L’expérimentation durera une année, après laquelle le nombre de recours, d’aménagements de temps de travail, mais aussi de personnes formées seront analysés. Sur ce dernier point, Christelle Wieder constate une méconnaissance évidente.
« Évidemment qu’il y a des lacunes. Même pour moi. Pour parler de la ménopause, il a fallu m’intéresser de plus près au sujet. Dans le milieu féministe, c’est encore un des derniers tabous de notre société. Et ça mérite d’être montré, explicité, d’aller à l’encontre des idées reçues. Par exemple, l’endométriose, ça fait mal pendant les règles, mais on sait aussi que malheureusement, cela peut aller au-delà », ajoute l’adjointe pour La Relève et la Peste.
Lutter contre la précarité menstruelle
En parallèle de cette expérimentation, l’Eurométropole de Strasbourg s’attache à mettre en oeuvre des politiques en faveur du bien-être gynécologique des femmes à travers deux campagnes : l’une ayant permis de recevoir des culottes menstruelles gratuites sur facture, l’autre s’orientant davantage vers des ateliers et échanges au sein de structures socioculturelles, afin d’informer mais aussi de fabriquer soi-même ses protections.
La politique de la Ville, cette fois, mène quant à elle la campagne « Plus jamais dans le rouge », visant à lutter contre la précarité menstruelle en mettant à disposition à la fois des distributeurs de protections au sein de nombreux espaces mais aussi des formations proposées aux travailleurs et travailleuses sociales sur la question des règles.

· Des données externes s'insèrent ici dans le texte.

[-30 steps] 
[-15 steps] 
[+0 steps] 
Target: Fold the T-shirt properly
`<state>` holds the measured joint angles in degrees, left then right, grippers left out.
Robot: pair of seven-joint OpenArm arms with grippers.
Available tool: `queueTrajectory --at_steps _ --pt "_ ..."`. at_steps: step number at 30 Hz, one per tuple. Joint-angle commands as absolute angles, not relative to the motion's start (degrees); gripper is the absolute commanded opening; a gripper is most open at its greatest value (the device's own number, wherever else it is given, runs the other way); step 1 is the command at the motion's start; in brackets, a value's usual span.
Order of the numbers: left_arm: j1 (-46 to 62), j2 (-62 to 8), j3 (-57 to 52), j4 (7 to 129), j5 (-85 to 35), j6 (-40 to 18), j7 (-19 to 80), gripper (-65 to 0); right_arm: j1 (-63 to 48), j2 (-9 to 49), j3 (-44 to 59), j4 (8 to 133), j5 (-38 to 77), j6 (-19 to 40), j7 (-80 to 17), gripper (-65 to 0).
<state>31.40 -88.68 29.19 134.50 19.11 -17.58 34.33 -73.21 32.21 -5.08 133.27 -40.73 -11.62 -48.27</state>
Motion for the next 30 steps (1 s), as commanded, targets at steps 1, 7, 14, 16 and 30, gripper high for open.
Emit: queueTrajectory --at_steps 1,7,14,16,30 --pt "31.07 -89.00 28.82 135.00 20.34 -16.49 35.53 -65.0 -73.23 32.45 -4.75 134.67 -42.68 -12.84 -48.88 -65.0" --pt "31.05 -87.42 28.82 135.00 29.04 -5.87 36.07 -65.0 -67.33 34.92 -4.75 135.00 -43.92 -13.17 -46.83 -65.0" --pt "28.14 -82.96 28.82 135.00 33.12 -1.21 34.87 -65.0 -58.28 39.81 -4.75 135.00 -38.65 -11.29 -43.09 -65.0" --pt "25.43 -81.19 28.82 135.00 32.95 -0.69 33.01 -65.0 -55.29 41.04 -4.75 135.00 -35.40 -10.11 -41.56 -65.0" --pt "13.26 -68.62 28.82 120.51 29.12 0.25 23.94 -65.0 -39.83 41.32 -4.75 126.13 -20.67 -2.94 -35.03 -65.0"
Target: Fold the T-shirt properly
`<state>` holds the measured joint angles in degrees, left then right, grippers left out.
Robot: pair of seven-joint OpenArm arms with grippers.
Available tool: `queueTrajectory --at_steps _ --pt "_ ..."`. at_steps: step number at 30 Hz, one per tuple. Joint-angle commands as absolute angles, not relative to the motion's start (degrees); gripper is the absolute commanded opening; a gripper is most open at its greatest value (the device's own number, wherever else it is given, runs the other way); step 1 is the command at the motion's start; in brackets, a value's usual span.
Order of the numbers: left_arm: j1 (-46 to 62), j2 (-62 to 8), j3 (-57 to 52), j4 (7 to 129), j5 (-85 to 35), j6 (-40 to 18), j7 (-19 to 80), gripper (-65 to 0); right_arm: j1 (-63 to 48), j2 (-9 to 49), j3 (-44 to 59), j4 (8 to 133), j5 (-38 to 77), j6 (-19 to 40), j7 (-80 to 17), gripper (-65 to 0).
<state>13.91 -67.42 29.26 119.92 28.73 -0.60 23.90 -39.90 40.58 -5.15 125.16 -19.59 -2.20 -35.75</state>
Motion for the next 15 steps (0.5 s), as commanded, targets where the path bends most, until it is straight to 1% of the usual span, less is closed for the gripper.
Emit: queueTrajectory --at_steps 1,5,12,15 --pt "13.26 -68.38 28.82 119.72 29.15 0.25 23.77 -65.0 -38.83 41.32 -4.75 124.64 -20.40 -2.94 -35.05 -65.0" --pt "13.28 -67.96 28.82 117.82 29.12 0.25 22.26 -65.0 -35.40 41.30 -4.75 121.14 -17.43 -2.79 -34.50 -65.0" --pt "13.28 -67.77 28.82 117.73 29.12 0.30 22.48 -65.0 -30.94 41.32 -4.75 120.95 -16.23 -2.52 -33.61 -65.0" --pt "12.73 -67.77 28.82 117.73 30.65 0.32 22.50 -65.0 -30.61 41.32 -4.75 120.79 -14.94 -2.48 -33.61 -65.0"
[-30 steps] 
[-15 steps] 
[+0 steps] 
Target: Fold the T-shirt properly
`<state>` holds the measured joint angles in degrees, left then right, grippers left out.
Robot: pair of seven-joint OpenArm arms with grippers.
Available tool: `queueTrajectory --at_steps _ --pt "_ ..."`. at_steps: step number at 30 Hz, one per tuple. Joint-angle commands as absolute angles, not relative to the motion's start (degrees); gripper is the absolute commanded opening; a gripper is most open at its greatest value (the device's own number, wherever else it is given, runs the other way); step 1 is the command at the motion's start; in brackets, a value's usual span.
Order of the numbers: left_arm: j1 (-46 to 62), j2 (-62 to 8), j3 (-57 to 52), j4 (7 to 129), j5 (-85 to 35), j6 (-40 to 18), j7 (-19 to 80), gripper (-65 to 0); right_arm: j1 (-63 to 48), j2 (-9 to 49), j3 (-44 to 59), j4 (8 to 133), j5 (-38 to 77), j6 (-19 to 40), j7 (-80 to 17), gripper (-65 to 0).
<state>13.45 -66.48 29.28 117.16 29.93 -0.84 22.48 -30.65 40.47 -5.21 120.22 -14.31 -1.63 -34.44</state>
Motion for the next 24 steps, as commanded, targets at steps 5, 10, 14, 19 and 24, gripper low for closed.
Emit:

« Nous essayons de promouvoir cette distribution des protections notamment au sein des médiathèques, des lieux que l’on sait très fréquentés par les sans-abri, mais aussi le grand public », précise Christelle Wieder pour La Relève et la Peste.
À ce titre, une enquête inédite est d’ailleurs en cours concernant le genre et la grande précarité, manquant à ce jour de données précises permettant de mieux répondre aux besoins de cette partie de la population.
« C’est un public qui est invisible. Les femmes à la rue ont beaucoup de stratégies d’évitement pour ne pas être la cible de violence ou d’actions malveillantes. Et donc mieux les connaître, c’est aussi mieux connaître le phénomène et pouvoir leur apporter une aide plus précise », ajoute l’adjointe.